Exercise prompt:
Wherever the string "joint" shows up in the data below, copy the whole line.

Source records:
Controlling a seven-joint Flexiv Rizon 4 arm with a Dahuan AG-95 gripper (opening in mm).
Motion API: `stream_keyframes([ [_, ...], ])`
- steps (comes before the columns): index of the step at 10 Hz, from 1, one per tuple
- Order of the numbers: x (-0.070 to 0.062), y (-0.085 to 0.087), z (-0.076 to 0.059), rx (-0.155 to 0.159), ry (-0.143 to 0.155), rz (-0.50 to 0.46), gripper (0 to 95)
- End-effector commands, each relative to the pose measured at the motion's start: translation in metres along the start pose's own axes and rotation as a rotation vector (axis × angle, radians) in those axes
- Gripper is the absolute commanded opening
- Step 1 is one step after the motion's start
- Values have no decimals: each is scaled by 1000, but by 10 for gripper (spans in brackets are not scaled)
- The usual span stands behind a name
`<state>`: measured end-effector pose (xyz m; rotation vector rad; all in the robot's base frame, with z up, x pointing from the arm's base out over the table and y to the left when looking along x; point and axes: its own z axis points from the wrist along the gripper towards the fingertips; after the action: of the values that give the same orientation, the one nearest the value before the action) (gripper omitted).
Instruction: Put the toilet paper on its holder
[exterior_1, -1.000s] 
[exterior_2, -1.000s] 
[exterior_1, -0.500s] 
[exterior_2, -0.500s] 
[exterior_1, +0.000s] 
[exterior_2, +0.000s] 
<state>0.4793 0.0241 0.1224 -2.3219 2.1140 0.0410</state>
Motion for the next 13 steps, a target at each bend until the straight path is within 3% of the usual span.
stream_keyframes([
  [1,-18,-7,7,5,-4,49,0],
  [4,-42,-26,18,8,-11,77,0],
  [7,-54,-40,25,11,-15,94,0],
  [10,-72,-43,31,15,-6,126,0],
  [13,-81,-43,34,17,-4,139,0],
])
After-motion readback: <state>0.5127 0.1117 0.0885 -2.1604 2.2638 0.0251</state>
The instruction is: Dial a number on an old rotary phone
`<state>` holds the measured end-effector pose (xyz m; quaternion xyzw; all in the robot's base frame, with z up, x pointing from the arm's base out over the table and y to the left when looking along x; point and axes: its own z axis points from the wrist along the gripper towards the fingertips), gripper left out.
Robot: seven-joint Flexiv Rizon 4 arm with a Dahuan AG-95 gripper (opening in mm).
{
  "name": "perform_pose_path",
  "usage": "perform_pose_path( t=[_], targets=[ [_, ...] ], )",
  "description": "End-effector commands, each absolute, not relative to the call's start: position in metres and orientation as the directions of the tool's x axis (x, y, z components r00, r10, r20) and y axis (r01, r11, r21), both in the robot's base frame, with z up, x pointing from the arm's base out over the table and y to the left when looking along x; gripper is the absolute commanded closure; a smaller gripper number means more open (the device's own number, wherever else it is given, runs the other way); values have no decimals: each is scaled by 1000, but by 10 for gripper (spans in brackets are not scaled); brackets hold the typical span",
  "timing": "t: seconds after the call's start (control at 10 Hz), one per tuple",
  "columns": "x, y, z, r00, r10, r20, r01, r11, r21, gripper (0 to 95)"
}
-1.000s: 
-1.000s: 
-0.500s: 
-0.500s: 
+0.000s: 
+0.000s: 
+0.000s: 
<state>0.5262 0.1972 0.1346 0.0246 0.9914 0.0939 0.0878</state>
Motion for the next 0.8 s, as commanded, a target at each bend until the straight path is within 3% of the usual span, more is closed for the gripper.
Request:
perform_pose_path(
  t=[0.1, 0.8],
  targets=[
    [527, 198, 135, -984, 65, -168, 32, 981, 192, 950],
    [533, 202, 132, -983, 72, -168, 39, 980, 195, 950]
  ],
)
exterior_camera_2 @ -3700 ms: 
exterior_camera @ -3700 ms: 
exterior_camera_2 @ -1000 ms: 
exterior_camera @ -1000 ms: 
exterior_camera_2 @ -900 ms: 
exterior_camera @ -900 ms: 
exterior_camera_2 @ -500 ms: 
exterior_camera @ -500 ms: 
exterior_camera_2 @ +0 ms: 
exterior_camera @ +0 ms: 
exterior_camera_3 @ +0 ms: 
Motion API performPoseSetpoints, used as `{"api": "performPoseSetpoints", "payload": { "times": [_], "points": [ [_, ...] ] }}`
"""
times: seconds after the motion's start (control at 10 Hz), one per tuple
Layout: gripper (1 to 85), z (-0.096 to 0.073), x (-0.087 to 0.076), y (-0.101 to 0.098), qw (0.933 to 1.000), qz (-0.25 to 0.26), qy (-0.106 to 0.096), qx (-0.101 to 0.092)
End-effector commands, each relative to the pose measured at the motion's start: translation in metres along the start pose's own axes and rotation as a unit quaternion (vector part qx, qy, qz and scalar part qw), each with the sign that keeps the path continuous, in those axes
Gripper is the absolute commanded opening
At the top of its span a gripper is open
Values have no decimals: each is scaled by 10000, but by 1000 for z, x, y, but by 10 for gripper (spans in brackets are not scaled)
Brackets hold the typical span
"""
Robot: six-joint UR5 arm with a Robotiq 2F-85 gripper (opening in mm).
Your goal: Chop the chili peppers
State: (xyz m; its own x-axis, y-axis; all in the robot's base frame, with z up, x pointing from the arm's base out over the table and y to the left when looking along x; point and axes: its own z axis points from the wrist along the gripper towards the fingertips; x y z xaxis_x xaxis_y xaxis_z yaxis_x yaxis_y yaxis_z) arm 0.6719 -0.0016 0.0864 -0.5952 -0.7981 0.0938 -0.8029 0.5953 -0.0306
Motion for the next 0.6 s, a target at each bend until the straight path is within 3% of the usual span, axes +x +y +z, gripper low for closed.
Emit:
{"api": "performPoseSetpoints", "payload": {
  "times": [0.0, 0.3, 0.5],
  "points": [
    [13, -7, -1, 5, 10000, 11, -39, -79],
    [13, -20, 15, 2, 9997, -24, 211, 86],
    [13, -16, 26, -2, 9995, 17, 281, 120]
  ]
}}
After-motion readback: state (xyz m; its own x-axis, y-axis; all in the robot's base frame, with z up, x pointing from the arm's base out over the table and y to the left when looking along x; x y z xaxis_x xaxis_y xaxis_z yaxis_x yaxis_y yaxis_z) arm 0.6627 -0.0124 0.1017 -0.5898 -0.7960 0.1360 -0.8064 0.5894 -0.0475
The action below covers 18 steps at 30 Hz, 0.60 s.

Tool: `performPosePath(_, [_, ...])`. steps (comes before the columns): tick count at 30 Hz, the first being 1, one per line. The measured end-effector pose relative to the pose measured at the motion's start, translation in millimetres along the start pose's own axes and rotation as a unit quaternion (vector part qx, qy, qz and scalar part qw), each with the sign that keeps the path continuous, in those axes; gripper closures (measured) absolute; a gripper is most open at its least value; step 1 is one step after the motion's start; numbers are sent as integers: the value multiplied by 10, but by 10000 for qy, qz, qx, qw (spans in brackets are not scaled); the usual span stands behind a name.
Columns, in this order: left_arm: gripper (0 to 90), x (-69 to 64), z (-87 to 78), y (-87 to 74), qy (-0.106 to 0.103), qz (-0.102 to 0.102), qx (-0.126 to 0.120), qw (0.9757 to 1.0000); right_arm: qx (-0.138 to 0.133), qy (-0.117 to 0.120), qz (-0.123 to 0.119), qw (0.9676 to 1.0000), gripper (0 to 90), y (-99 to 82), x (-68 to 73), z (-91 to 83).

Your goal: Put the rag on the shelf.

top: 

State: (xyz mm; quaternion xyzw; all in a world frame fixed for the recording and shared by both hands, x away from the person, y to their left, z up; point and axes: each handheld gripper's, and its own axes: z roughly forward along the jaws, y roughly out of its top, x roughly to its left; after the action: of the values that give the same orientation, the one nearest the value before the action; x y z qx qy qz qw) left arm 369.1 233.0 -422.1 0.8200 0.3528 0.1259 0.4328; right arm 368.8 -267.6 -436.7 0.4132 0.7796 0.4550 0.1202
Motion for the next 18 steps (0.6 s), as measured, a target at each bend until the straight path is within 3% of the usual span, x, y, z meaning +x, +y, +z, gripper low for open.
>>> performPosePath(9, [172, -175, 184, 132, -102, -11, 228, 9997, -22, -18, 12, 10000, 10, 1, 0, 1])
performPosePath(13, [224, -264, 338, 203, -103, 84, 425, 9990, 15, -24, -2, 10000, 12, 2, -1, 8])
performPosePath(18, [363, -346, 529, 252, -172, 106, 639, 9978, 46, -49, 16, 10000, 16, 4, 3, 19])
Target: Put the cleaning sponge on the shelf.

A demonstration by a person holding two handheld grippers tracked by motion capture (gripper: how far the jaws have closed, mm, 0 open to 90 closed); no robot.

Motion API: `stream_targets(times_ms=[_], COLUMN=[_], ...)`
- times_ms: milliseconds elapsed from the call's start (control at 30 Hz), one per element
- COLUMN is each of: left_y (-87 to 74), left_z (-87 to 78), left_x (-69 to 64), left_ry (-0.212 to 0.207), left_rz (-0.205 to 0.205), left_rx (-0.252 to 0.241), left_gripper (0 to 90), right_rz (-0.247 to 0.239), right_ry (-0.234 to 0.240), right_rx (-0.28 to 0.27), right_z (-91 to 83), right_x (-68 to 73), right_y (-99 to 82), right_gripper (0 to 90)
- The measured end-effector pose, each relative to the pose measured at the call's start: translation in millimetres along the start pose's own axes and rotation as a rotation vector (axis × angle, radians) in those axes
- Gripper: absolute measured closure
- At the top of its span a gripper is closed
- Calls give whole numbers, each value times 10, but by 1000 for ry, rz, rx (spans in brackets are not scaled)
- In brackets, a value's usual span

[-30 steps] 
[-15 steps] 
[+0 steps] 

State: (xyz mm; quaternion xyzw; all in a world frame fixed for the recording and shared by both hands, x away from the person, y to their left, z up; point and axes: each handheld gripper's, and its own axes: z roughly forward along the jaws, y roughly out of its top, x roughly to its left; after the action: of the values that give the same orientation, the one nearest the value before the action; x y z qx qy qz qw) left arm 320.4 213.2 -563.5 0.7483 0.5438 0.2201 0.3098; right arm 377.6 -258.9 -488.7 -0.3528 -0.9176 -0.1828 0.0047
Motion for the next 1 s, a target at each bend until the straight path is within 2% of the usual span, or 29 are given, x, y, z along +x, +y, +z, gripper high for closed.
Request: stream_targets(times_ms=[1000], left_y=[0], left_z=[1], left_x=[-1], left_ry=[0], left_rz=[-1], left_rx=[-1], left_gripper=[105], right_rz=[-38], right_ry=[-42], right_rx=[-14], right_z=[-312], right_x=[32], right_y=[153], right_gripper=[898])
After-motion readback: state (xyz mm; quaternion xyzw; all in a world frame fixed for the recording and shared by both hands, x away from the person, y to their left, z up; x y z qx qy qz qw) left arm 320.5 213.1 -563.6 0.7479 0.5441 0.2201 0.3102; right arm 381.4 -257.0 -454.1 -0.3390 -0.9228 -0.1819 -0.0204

Exercise response:
Controlling a seven-joint Flexiv Rizon 4 arm with a Dahuan AG-95 gripper (opening in mm).
Robot: seven-joint Flexiv Rizon 4 arm with a Dahuan AG-95 gripper (opening in mm).
Robot: six-joint UR5 arm with a Robotiq 2F-85 gripper (opening in mm).

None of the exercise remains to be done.